To do:
Scan the listing below and copy each line holding the word "plate".

Data extracts:

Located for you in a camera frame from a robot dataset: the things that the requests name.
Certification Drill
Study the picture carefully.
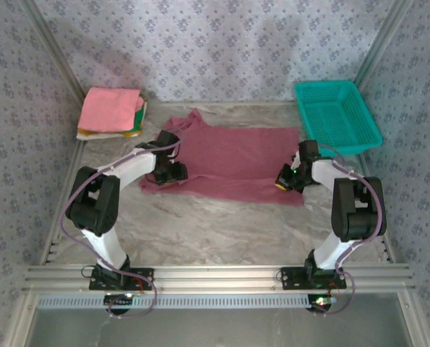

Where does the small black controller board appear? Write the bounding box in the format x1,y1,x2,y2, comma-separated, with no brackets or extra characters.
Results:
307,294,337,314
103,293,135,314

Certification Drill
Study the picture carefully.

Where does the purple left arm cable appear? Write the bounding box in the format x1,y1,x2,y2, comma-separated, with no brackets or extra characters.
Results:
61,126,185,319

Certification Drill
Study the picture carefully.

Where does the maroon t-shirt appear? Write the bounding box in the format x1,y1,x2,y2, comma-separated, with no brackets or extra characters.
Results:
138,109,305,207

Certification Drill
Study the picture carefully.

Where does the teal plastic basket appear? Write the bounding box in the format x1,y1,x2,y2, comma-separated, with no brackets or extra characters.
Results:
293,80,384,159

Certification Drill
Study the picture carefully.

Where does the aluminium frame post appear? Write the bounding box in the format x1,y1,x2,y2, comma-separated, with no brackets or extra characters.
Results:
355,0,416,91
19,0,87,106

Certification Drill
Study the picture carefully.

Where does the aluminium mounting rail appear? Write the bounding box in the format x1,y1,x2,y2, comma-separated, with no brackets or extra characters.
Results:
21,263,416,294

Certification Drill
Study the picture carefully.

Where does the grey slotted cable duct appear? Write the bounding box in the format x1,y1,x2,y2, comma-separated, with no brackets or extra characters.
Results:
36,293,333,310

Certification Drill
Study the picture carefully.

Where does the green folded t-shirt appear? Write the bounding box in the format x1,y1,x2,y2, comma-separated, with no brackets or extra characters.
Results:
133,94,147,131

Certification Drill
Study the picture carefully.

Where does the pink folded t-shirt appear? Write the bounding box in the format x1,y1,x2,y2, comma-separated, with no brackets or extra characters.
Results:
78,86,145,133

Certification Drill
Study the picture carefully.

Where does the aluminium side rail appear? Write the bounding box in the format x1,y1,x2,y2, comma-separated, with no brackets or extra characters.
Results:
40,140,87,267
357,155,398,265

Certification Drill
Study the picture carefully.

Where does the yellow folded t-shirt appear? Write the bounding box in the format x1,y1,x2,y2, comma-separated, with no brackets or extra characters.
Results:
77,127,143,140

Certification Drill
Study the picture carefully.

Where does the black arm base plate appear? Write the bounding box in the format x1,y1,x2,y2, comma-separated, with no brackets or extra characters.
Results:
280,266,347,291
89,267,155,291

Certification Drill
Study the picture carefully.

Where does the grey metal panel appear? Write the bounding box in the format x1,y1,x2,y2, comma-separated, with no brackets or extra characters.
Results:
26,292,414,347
==
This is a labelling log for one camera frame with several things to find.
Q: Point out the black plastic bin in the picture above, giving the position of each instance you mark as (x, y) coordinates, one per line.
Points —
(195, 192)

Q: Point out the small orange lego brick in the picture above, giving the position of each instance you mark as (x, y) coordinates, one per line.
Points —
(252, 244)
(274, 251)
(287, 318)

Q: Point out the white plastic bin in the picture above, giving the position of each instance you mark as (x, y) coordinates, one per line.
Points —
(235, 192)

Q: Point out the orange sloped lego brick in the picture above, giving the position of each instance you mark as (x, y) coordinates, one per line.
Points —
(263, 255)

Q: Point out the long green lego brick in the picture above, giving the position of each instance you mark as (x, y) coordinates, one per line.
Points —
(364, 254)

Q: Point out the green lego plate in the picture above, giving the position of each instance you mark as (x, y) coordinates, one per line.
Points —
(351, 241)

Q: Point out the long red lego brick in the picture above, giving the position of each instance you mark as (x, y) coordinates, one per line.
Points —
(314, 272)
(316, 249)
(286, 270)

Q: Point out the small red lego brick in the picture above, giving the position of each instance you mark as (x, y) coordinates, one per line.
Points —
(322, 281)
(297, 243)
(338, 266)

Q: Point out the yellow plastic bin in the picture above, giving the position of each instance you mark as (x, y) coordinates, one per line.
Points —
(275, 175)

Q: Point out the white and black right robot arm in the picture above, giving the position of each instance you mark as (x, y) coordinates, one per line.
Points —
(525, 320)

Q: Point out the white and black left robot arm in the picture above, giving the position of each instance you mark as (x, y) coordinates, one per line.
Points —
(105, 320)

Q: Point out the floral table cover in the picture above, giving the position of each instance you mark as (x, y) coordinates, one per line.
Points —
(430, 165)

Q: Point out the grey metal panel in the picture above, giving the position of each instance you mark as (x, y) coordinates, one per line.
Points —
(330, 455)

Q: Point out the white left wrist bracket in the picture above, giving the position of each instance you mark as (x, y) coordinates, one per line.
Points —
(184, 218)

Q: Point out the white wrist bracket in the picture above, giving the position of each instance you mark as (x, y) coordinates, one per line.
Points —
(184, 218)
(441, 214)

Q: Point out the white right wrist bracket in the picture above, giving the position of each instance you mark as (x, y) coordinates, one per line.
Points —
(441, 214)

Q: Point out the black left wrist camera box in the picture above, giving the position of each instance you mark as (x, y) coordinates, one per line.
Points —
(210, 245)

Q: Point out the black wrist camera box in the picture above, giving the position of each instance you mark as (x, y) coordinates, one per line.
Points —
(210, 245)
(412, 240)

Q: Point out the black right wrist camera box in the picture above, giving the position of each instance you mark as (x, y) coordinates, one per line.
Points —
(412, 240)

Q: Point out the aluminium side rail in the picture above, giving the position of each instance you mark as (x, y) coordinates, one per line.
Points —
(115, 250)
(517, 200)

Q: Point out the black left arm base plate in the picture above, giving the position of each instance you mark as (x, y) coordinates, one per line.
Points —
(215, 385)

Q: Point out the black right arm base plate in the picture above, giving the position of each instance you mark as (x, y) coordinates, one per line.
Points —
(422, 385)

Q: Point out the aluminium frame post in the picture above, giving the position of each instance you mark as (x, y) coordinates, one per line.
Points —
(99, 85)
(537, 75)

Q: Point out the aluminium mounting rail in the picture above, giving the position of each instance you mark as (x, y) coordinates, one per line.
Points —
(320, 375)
---
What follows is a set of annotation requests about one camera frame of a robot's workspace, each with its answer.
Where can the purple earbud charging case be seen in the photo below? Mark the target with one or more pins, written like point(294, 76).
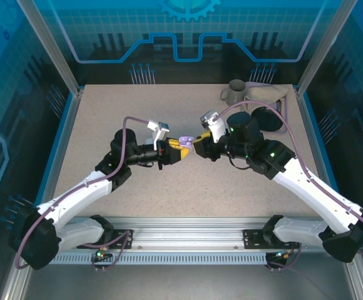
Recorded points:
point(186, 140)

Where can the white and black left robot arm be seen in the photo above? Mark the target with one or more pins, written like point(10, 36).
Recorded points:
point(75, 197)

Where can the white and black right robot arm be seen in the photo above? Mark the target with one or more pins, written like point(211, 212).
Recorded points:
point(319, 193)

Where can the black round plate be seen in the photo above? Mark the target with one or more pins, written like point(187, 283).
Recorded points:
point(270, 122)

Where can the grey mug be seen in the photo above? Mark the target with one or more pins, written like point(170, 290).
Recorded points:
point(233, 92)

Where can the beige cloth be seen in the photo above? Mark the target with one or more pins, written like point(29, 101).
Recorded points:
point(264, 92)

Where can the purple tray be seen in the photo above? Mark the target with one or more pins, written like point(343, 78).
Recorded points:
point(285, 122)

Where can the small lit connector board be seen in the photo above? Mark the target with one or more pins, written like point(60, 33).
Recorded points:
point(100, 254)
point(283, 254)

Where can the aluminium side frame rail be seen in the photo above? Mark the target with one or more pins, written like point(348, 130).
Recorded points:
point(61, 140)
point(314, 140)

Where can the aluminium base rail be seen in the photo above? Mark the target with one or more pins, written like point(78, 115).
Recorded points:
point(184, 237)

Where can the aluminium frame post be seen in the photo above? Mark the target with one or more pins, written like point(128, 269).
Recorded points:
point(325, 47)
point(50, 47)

Answer box:
Where does the black arm base plate appear? Write the bounding box in the format x1,y1,x2,y2, comma-separated, with no brackets or extra characters.
Q: Point out the green lego plate in the picture above, giving the position of each instance you mark as (x, y) coordinates, one per line.
Q: Point out the black left arm base plate in the picture above, giving the position of each instance you mark as (x, y) coordinates, one per line.
Q: Point out the black right arm base plate in the picture above, giving the position of each instance you mark as (x, y) coordinates, one per line.
Where can the black round plate be seen in the photo above? Mark the target with one or more pins, written like point(187, 283).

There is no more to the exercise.